▸ **YOUR OBJECTIVE**
Among the entries, which lines carry the string "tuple"? Copy every one.

Records from a dataset
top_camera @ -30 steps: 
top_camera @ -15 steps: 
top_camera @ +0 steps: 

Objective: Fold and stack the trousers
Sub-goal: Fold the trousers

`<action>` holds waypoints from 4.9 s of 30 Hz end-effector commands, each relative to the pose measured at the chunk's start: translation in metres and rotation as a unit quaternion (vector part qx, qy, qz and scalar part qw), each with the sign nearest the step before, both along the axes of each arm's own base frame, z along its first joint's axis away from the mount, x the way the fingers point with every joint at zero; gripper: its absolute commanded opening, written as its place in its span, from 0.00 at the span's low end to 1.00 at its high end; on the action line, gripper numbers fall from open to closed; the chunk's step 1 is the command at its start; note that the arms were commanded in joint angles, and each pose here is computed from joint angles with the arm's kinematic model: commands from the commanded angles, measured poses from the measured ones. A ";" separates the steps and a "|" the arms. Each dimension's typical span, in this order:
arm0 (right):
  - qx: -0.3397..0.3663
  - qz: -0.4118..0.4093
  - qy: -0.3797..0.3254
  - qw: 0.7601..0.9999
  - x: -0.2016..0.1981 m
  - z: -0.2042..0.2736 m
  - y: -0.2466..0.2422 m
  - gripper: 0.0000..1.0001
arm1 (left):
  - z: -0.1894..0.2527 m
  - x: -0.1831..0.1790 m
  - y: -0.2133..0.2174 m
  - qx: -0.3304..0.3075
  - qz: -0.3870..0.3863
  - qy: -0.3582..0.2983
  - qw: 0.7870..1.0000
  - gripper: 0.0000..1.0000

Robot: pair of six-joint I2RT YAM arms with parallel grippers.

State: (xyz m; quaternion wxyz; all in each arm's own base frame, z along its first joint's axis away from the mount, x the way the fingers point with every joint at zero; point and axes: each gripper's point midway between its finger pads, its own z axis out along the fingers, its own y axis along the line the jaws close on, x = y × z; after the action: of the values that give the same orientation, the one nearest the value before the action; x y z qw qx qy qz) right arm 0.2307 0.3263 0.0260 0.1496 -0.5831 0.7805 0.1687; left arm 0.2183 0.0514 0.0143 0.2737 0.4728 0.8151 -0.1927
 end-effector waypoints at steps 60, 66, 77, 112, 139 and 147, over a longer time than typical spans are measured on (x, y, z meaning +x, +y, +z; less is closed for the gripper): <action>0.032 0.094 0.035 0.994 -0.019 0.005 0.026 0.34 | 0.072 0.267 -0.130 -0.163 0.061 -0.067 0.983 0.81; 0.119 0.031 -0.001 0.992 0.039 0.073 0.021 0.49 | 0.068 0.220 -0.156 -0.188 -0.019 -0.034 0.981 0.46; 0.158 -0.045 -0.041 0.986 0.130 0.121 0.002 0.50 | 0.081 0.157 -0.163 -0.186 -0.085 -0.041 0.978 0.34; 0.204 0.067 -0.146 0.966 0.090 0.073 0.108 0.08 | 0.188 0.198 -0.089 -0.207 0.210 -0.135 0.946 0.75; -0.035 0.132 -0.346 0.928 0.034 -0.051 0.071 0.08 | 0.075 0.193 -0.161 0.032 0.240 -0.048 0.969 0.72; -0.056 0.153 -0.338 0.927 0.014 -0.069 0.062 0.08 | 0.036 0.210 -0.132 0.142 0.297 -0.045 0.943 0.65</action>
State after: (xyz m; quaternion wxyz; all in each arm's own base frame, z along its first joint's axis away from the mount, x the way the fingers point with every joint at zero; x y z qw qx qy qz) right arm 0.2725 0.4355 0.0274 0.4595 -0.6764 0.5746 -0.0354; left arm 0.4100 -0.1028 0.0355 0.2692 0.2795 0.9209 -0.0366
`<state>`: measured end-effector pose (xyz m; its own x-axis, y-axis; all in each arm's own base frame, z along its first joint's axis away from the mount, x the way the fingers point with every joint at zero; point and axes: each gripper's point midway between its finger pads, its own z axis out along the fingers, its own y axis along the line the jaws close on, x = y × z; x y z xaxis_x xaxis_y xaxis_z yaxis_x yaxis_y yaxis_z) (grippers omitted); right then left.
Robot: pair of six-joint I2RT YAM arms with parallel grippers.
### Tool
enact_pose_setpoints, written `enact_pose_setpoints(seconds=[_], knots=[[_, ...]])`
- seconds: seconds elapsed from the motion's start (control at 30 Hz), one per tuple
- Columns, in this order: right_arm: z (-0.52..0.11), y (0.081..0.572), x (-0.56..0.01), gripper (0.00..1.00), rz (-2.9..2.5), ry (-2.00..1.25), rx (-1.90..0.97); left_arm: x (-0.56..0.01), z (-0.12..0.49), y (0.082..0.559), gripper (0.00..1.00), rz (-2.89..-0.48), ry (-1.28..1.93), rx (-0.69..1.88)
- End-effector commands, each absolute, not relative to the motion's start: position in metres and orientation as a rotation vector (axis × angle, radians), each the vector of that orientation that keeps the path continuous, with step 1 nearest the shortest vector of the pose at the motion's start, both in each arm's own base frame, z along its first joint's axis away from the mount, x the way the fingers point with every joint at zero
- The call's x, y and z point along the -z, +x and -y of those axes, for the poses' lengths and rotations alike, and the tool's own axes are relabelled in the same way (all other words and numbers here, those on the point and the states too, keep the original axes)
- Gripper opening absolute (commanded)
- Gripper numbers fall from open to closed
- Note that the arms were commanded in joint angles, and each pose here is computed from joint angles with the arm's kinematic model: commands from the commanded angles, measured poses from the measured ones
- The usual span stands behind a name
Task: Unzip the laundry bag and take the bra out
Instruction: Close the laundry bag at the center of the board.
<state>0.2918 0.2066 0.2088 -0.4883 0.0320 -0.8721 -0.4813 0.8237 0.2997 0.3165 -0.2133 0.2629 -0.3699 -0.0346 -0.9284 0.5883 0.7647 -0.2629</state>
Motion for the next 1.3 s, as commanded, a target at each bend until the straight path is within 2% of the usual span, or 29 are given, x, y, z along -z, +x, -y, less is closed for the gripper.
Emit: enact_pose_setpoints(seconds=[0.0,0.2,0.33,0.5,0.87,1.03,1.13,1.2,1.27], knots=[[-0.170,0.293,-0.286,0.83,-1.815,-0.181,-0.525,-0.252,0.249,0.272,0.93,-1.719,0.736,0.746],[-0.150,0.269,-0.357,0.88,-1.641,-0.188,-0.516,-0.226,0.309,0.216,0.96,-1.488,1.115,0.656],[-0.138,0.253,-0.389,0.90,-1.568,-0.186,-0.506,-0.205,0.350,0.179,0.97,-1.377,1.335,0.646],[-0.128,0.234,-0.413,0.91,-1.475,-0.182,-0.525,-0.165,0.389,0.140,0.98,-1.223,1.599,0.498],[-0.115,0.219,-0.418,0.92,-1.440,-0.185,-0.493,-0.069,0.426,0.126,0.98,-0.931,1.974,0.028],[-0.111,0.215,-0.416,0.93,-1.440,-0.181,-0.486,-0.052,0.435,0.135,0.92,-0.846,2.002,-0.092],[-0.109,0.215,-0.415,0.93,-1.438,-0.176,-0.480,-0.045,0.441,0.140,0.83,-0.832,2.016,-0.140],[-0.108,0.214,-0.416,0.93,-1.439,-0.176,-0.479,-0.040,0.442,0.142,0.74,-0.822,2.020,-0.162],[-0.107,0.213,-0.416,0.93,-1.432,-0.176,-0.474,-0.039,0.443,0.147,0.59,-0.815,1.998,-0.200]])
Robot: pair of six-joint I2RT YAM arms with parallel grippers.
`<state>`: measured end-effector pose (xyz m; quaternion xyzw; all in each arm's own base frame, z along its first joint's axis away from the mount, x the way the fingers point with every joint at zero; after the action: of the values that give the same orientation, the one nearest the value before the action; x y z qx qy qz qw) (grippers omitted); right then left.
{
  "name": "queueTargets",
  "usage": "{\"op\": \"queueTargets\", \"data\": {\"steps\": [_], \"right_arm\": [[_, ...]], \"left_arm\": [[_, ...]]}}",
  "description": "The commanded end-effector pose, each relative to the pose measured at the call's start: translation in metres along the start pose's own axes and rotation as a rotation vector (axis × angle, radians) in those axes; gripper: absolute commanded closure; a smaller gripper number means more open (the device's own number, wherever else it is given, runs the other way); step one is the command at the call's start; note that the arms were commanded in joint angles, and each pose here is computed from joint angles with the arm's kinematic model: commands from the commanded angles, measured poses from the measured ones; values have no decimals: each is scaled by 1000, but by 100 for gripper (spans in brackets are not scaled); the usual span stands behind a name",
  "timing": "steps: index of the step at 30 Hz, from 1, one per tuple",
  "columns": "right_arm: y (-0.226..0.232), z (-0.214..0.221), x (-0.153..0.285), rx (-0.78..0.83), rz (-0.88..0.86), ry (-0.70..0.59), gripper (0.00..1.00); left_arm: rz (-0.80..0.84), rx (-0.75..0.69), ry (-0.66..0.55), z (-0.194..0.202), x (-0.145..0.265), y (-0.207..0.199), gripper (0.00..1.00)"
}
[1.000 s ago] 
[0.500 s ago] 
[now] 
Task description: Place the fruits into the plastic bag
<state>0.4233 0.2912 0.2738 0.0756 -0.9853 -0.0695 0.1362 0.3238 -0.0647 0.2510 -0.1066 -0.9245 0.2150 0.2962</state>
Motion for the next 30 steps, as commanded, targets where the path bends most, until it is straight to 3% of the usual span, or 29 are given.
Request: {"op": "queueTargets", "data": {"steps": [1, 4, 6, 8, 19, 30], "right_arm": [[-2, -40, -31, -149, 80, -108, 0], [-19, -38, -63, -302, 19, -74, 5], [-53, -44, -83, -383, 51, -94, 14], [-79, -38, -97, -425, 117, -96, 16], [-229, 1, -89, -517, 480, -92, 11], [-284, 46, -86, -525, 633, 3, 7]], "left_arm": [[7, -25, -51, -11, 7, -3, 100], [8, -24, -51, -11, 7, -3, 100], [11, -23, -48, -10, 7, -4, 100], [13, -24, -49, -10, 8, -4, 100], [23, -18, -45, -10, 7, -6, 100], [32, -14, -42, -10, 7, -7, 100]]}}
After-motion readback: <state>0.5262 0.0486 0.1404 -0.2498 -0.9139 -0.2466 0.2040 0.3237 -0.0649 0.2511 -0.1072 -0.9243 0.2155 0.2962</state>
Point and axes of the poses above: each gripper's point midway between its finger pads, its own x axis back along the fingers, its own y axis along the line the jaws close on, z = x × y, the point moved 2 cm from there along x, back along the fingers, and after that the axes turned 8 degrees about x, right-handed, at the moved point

▸ **RESPONSE TO THE EXERCISE**
- seconds: seconds elapsed from the motion's start (control at 30 Hz), one per tuple
  "timing": "steps: index of the step at 30 Hz, from 1, one per tuple",

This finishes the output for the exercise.